I had splurged a bit by paying a little extra for a room facing the lake. We were only going to be there one night and I just didn’t want to be facing the road. I was in the oldest wing that was built in 1913. The room was elegant with dark wood, a chandelier and a very fancy bathroom. The bed was comfy, but I woke up early so I could see what the sunrise looked like. This was why I had paid the extra money, so I was not going to miss it. The view was gorgeous! I have included a photo here.

On our way to Peyto Lake, we passed by Bow Lake. Both lakes are glacial fed (as are Moraine Lake and Lake Louise) and line the Icefields Parkway. Peyto Lake is a beautiful turquoise blue and is down in a valley, so we viewed it from above. After passing the North Saskatchewan River, while going through the area known as the Great Bend, we saw Battleship Mountain (which indeed looked like a battleship) and Bridal Veil Falls.

At the Columbia Ice Field, we boarded an Ice Explorer to drive out onto the glacier itself. The vehicle had enormous tires and quite a long ladder to climb to get inside.
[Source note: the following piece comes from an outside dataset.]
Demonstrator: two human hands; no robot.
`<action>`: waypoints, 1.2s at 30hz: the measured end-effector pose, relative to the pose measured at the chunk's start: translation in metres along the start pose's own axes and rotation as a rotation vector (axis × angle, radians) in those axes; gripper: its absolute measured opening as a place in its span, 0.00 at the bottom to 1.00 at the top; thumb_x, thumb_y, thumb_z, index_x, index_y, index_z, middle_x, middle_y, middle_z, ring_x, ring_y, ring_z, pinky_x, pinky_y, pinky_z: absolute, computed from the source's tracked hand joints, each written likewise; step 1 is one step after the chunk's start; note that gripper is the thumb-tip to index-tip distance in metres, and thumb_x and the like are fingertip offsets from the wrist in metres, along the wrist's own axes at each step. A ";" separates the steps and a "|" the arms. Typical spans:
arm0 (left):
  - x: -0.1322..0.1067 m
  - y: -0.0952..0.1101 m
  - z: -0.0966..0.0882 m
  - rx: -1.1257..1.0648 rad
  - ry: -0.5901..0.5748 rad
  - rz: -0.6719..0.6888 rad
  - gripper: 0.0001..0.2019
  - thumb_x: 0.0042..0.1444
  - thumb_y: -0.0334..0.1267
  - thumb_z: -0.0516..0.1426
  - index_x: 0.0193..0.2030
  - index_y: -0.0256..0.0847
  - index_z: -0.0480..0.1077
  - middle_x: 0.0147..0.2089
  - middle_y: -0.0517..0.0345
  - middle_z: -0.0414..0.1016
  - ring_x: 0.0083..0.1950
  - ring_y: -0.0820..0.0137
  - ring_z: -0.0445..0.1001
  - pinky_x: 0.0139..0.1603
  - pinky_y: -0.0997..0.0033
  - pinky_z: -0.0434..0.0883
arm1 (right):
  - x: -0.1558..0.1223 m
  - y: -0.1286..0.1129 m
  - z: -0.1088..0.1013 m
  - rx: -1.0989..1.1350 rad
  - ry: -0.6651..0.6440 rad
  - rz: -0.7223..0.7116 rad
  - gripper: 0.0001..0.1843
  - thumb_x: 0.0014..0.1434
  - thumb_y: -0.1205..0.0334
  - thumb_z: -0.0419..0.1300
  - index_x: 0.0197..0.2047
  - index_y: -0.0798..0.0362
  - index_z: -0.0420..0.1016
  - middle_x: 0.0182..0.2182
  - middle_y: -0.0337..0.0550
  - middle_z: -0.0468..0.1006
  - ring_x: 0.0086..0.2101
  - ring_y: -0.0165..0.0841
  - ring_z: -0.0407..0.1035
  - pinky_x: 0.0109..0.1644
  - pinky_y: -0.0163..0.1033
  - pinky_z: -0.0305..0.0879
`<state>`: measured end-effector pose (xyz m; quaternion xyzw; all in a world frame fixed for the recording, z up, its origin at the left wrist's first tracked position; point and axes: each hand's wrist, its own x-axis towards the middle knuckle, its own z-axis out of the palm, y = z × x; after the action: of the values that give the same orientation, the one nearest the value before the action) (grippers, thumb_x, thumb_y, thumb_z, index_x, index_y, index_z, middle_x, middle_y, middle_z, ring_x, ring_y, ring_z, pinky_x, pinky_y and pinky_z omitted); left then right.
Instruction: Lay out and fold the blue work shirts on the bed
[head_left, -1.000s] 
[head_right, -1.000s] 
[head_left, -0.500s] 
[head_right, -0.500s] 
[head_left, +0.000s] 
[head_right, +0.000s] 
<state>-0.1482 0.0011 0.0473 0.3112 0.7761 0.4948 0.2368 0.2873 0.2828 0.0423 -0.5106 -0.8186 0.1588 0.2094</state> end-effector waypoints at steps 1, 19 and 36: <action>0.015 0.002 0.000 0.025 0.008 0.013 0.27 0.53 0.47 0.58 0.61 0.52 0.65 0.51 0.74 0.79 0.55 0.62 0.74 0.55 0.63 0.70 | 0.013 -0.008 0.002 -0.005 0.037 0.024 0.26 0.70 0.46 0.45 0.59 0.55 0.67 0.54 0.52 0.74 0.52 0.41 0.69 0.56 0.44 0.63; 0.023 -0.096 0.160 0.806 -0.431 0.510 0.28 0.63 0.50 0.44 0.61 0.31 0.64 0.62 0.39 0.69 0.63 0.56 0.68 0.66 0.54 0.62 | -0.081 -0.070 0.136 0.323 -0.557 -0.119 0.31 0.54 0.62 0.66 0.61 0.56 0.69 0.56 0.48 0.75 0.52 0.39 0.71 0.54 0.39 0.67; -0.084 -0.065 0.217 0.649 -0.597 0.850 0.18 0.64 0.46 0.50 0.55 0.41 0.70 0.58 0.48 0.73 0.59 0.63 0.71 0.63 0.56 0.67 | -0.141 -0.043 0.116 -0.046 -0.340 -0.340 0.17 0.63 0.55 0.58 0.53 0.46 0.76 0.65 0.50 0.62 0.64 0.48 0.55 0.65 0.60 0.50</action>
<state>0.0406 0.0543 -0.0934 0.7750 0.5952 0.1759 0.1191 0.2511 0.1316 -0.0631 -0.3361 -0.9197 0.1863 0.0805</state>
Once on the glacier, we were taken to an area that was roped off as being safe for us to get out of the vehicle and walk around a bit. That part of the glacier was as thick as the Eiffel Tower is tall. Most of the trip I was in summer clothing, but here I was bundle up for winter. The ice dome was a triple continental divide.

We had lunch in the town of Jasper and did some exploring while the luggage was dropped off at the Jasper Park Lodge. For dinner that night, I opted for something a little less formal, but still a fairly early seating. Apparently the couple from South Carolina felt the same. We ended up dining together again. Lydia had fallen on the way to the dining room. Her husband wanted to walk back, so I rode with her on one of the little carts used to ferry guests around in order to help her to her room.

My room was a short distance from theirs and up one level. I climbed the stairs near Fred and Lydia’s room and walked around to my own on the deck. I heard a rustling below and looked over the railing to see a female elk looking back at me. A young elk was nearby. Then I saw a large male. I backed up quietly and slowly to go into my room to get my cameras (I didn’t have a camera on my phone yet). I was glad I had come up a different staircase as I would have encountered the elks directly to get to the one closest to my room.

I came out with both cameras and took some video first. Some people walked by not quite far enough away and the male elk bucked and bellowed. I was tickled to have it on video. By the time I got around to the other camera, it was starting to get a little dark. The one photo in which I managed to get all three of the elk family, was slightly fuzzy.

The next morning, we passed Medicine Lake on our way to Maligne Lake. There we took a short cruise to Spirit Island. The views from Spirit Island were breathtaking. Medicine Lake is not really a lake, but part of a river that backs up and suddenly goes underground and disappears (coming out in a canyon about nine miles away), depending upon the time of the year. So, sometimes it’s a lake and sometimes it’s a river. It was transitioning from lake to river when we saw it.

We had lunch at the lodge at Maligne Lake before continuing on to the Athabasca River. On the way, we saw a couple of grizzly bears, which I managed to film. At the Athabasca River, we went river rafting. We saw a black bear from the raft shortly after we began the ride when we weren’t going very fast.

I loved the rafting trip. It was wild enough to be fun without being terrifying. I got soaked. Being that it was a hot day, it felt great. We had ropes to hold onto so we wouldn’t be tossed from the raft. We also were wearing life jackets.

On the way back to the Jasper Park Lodge, we encountered the same male elk that had been by my room the night before. I knew it was him because he had some barbed wire caught in his rack. We found out the next morning that the park rangers tranquilized him to free him from the barbed wire.